Retirement plans receive special tax treatment under U.S. law, which is why it is beneficial to put money in a retirement plan rather than receiving pay as normal taxable wages and putting the money in an account that is taxed for interest, dividends, and capital gains. Retirement is something that must occur after a certain age with respect to many plans; there are penalties for drawing on a 401(k) or individual retirement arrangement (IRA) before Age 59 and six months, full retirement age for Social Security is 67, and employees hired on or after July 1, 2011 in the FRS must work 33 years or become Age 65 before receiving their benefits. Retiring before these ages is also ill-advised for many Americans because they wouldn’t be able to afford it and they would lose their employer-sponsored health insurance before Medicare eligibility at Age 65, although the Patient Protection and Affordable Care Act has enabled early retirement for many financially privileged Americans since 2014, thanks to government insurance subsidies provided to Americans which are means-tested based on income, not wealth, which means that even millionaires can be on the dole if they have manipulated their present annual income to be low by ceasing work.

In a similar way, retirement plans allow Americans to manipulate their annual income, by the blessing of Congress as specified in the U.S. tax code, to reduce, defer, or eliminate payment of tax. For states that assess state and/or municipal income taxes, this may also have benefits (to workers) at these levels of government. There are also tax benefits bestowed on employers if providing nonwage benefits and deferred compensation, such as 401(k) plans, health insurance, stock options, et cetera. Data and research shows that workers, not just in the United States but also across the world, tend to spend money as they earn it, not investing for retirement or setting aside money for financial emergencies. Therefore, retirement plans also benefit workers by circumventing such inclinations, although voluntary plans or plans that allow withdrawals without much penalty or effort (such as IRAs) are less effective toward this end.

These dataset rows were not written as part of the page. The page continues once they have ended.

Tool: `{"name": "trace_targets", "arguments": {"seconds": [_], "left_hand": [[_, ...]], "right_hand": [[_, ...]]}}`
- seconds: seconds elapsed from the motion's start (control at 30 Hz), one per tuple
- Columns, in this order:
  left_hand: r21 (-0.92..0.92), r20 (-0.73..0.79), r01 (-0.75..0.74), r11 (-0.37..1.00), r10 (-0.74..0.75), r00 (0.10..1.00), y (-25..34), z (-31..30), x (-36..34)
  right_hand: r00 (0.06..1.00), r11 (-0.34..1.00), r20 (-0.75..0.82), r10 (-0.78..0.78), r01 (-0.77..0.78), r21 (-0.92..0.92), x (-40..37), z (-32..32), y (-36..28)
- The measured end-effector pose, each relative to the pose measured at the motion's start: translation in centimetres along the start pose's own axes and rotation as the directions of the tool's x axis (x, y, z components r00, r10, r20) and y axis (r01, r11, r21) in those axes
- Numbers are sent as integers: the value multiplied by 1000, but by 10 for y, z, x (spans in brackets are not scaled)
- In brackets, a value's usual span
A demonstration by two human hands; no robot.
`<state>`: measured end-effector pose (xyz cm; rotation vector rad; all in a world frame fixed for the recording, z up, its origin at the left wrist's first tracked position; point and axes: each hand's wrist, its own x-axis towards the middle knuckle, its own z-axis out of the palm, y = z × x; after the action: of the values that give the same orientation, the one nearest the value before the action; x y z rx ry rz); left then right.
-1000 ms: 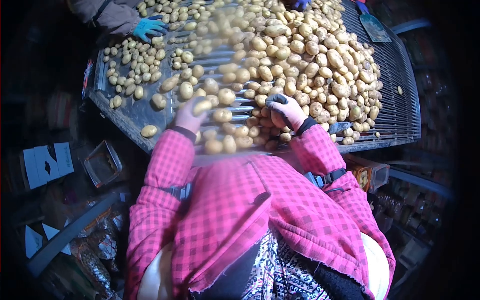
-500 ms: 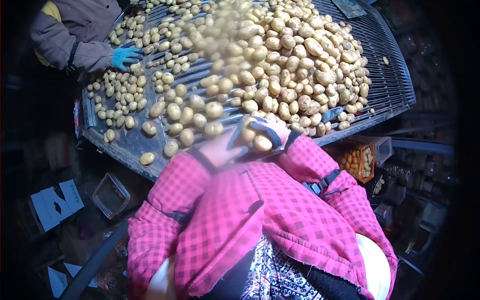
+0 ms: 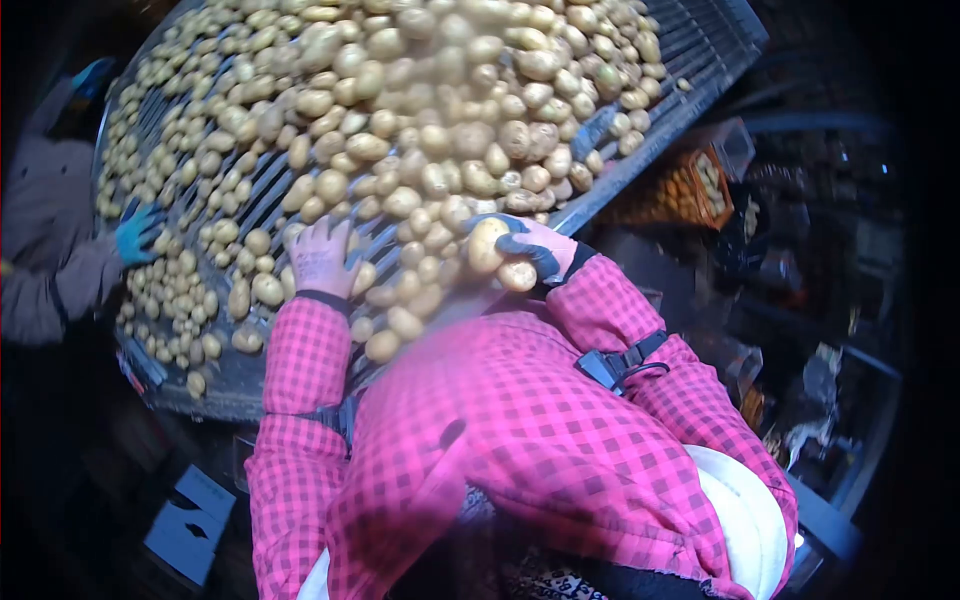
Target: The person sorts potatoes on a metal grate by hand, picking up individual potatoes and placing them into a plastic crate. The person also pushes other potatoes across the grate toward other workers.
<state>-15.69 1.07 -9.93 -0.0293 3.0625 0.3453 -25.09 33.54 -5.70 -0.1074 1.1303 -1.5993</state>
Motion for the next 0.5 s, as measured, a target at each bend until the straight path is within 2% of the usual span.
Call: {"name": "trace_targets", "arguments": {"seconds": [0.03, 0.13, 0.2, 0.23, 0.27, 0.33, 0.37, 0.5], "left_hand": [[-28, 44, 3, 1000, -1, 999, -2, 1, 4], [-23, 43, -39, 999, 40, 998, -13, 12, 9], [-49, 104, 28, 998, -22, 994, -13, 16, 13], [-73, 74, 24, 997, -18, 997, -14, 21, 13], [-95, 40, 22, 995, -18, 999, -15, 25, 12], [-70, 94, 77, 995, -70, 993, -9, 16, 14], [-80, 97, 85, 993, -77, 992, -9, 16, 15], [-159, 67, 107, 982, -98, 993, -5, 14, 17]], "right_hand": [[1000, 1000, 10, -13, 13, -15, -1, -4, 3], [998, 998, 11, -61, 61, 20, -3, 0, -1], [998, 995, -9, -66, 66, 81, -2, -7, 8], [998, 992, -14, -67, 69, 107, -2, -9, 9], [994, 982, -35, -101, 106, 156, -3, -6, 8], [983, 952, -64, -171, 181, 247, -7, 8, 1], [980, 953, -16, -196, 195, 233, -4, 0, 10], [988, 939, -78, -132, 150, 310, -8, 7, 0]]}}
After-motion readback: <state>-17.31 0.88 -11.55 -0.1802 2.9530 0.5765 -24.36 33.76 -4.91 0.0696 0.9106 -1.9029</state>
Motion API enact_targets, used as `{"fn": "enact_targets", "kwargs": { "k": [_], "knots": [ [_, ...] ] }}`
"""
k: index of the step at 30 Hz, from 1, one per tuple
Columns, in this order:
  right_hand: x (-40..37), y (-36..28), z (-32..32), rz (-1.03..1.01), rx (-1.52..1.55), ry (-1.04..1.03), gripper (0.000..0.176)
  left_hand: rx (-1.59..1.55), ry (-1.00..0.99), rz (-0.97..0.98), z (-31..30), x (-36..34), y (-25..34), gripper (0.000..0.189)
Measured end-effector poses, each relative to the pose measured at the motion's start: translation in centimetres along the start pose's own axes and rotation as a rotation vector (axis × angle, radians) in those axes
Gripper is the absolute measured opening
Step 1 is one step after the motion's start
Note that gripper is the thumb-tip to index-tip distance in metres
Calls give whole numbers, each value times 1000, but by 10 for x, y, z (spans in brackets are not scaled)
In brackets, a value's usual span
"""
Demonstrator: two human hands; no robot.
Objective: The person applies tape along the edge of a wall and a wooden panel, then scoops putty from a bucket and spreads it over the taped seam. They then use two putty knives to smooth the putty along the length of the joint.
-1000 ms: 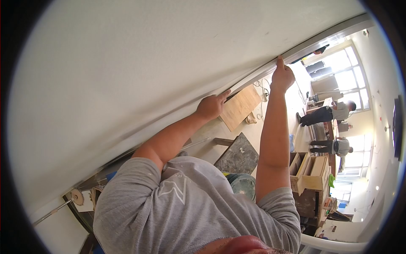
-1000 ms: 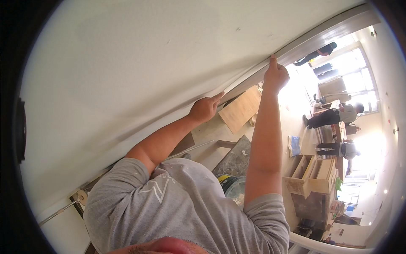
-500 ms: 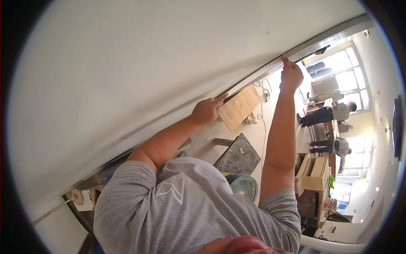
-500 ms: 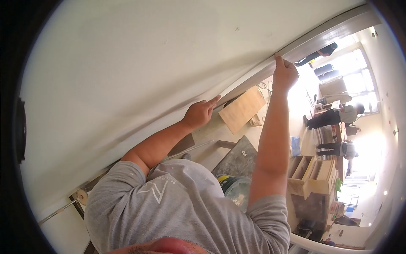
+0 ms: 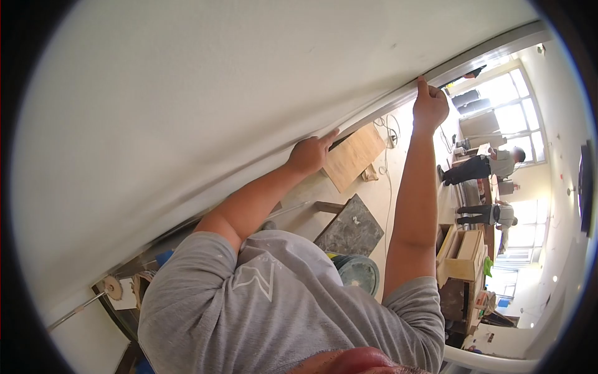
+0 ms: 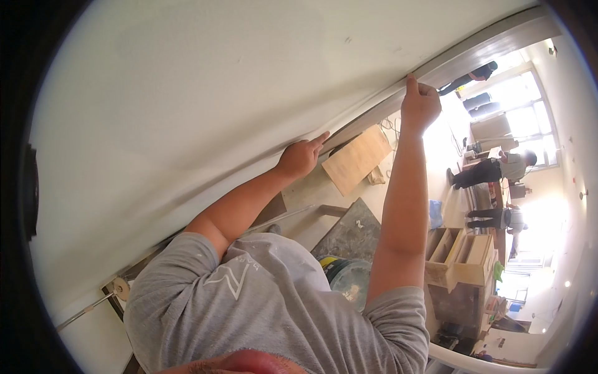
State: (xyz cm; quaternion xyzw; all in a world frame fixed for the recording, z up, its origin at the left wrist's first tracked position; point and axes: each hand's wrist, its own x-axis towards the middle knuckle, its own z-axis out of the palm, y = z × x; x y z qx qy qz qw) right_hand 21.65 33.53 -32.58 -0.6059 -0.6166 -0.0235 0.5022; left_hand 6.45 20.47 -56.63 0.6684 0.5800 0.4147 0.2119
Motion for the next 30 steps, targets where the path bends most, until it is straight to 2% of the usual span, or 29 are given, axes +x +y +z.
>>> {"fn": "enact_targets", "kwargs": {
  "k": [12,18,21,30],
  "knots": [
    [-7,13,11,-78,9,39,43,4,-101,-66,31,43,1,50],
    [-7,30,20,-148,-17,69,45,-17,-89,-70,45,56,1,50],
    [-13,21,15,-55,-26,-21,44,-15,-86,-74,46,60,5,49],
    [-19,30,19,-122,-37,-18,45,-20,-9,-59,56,65,4,47]
  ]
}}
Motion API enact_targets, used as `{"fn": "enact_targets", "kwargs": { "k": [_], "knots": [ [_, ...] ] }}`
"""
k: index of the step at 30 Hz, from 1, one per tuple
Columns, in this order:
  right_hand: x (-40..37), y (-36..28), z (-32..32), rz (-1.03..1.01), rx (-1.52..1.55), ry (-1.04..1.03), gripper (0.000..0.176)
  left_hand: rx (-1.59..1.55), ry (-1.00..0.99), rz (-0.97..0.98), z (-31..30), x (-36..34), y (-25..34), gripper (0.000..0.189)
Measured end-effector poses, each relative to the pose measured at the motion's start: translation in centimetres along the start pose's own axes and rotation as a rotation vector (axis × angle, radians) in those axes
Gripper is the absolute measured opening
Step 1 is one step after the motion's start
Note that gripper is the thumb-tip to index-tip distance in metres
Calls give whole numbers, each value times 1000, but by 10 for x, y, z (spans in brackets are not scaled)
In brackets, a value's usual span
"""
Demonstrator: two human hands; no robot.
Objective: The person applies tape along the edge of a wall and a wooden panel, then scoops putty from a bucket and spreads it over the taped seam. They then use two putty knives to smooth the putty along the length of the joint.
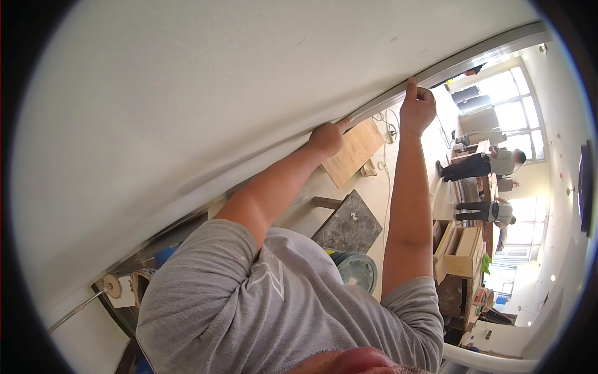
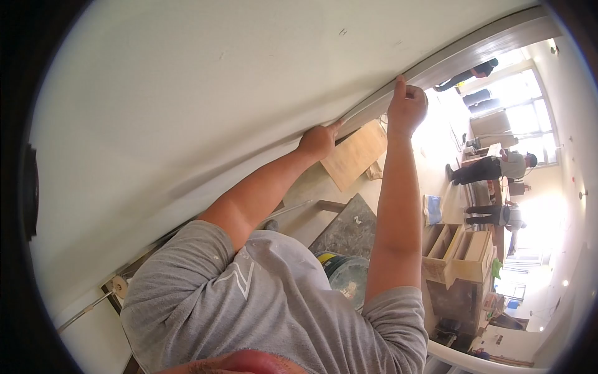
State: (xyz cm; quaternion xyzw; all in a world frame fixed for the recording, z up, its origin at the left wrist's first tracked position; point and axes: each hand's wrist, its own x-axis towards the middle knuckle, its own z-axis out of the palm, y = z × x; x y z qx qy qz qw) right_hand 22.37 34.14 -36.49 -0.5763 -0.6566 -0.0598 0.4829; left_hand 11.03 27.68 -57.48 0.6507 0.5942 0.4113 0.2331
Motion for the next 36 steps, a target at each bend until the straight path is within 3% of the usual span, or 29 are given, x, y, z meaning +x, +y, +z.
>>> {"fn": "enact_targets", "kwargs": {
  "k": [36],
  "knots": [
    [-23,22,15,-54,-31,-77,40,-17,-30,-31,3,1,-1,49]
  ]
}}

Putting money in a low-risk investment such as a certificate of deposit (CD) or U.S. government debt (Treasury bonds) is not an effective way to prepare for retirement because the money won’t grow much over time. One would typically talk about “saving” in respect to a savings account, CD, or government debt, so “retirement saving” is a bit of a misnomer. The term “retirement investing” is more appropriate, particularly for young people, who should have a large proportion of funds in the equities markets, as shares of companies’ stock which represents fractional ownership of corporations. Although events such as the Great Depression of the 1930s, the dot-com crash of 2000–2002, and the Great Recession of 2007–2009 decimated such investments, over several decades the probability of such events being counteracted by investment gains approaches 100%. That is to say, investing is the opposite of gambling; as you do it more and longer, your probability of an increase approaches 100%, whereas with gambling it approaches 0%. When it comes to pension plans such as the FRS pension plan, the government assumes investing risk and pays benefits based on a formula calculated from your employee class, salary, and years worked, regardless of how the stock market performs. When it comes to defined-contribution plans such as 401(k) plans and the FRS investment plan, you assume investing risk and may run out of money if you have bad luck or poor planning.